Leave the images out and repeat the data exactly as given.
<<<<
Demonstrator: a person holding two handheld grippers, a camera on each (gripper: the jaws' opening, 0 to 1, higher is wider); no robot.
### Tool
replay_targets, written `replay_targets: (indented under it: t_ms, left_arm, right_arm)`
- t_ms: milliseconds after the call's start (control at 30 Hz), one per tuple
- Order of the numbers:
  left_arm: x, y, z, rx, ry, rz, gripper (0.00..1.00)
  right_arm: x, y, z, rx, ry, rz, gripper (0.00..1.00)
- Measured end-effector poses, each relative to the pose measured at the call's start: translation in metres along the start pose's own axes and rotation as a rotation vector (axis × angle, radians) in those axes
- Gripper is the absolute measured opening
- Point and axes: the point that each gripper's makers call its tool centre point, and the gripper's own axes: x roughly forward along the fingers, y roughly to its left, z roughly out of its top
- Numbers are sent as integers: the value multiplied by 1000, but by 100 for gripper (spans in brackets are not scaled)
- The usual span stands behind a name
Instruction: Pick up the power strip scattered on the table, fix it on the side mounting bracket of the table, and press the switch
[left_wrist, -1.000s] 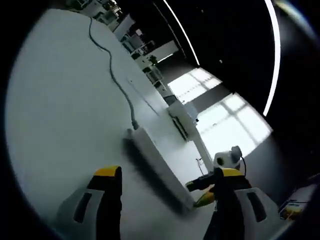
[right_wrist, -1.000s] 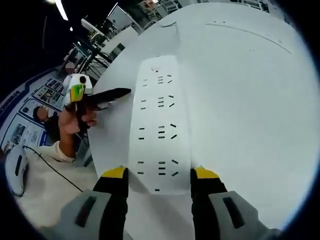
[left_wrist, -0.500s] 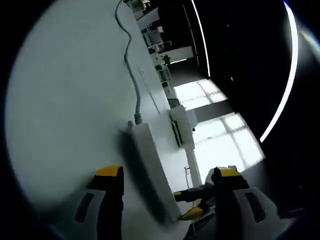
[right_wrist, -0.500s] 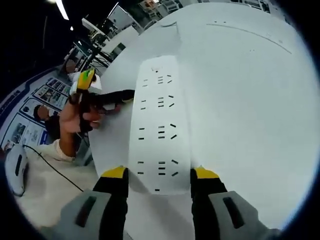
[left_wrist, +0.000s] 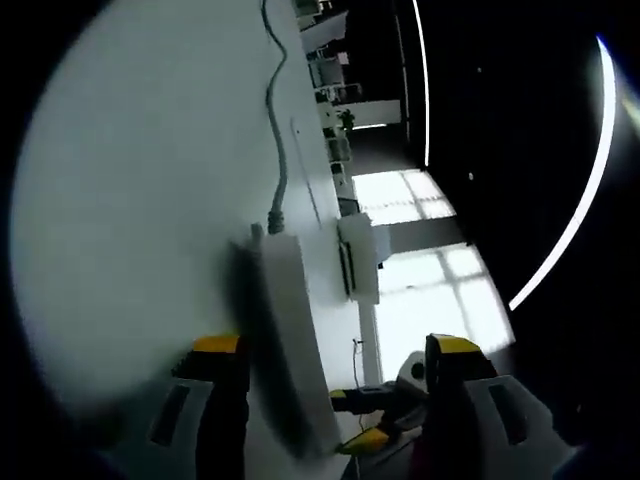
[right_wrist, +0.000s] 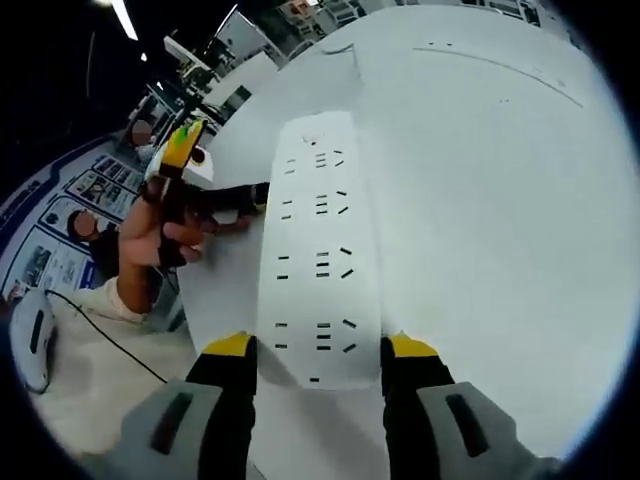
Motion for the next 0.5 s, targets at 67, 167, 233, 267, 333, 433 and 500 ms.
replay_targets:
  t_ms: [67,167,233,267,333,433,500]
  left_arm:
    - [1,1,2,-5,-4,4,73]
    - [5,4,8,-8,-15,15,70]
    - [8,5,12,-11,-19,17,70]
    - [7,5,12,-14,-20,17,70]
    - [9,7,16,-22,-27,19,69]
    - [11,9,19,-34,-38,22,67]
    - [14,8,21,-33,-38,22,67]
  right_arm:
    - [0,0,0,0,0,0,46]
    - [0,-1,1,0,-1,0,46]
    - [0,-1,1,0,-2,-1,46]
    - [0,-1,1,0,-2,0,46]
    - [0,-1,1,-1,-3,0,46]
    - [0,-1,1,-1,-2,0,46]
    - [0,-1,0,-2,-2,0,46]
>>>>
Completed task -
Demonstrator: a person holding two handheld grippers, a camera on each (gripper: the jaws' opening, 0 to 1, higher is wider); no robot.
### Tool
replay_targets, written `replay_targets: (indented under it: t_ms, left_arm, right_arm)`
- t_ms: milliseconds after the call's start (control at 30 Hz), one per tuple
- Order of the numbers:
  left_arm: x, y, z, rx, ry, rz, gripper (0.00..1.00)
  right_arm: x, y, z, rx, ry, rz, gripper (0.00..1.00)
- Measured end-effector poses, each relative to the pose measured at the call's start: translation in metres along the start pose's own axes and rotation as a rotation vector (axis × angle, radians) in those axes
- Gripper is the absolute measured opening
- Point and axes: the point that each gripper's makers call its tool centre point, and the gripper's own axes: x roughly forward along the fingers, y roughly to its left, z roughly out of its top
- Numbers are sent as integers: the value multiplied by 1000, but by 100 for gripper (spans in brackets are not scaled)
- The usual span stands behind a name
Instruction: Pick up the power strip scattered on the table, fix it on the side mounting bracket of the table, and press the switch
[left_wrist, -1.000s] 
[right_wrist, -1.000s] 
[left_wrist, -0.500s] 
[right_wrist, -0.500s] 
[left_wrist, +0.000s] 
[right_wrist, +0.000s] 
Motion for the next 0.5 s, targets at 67, 167, 233, 267, 333, 433 and 500 ms.
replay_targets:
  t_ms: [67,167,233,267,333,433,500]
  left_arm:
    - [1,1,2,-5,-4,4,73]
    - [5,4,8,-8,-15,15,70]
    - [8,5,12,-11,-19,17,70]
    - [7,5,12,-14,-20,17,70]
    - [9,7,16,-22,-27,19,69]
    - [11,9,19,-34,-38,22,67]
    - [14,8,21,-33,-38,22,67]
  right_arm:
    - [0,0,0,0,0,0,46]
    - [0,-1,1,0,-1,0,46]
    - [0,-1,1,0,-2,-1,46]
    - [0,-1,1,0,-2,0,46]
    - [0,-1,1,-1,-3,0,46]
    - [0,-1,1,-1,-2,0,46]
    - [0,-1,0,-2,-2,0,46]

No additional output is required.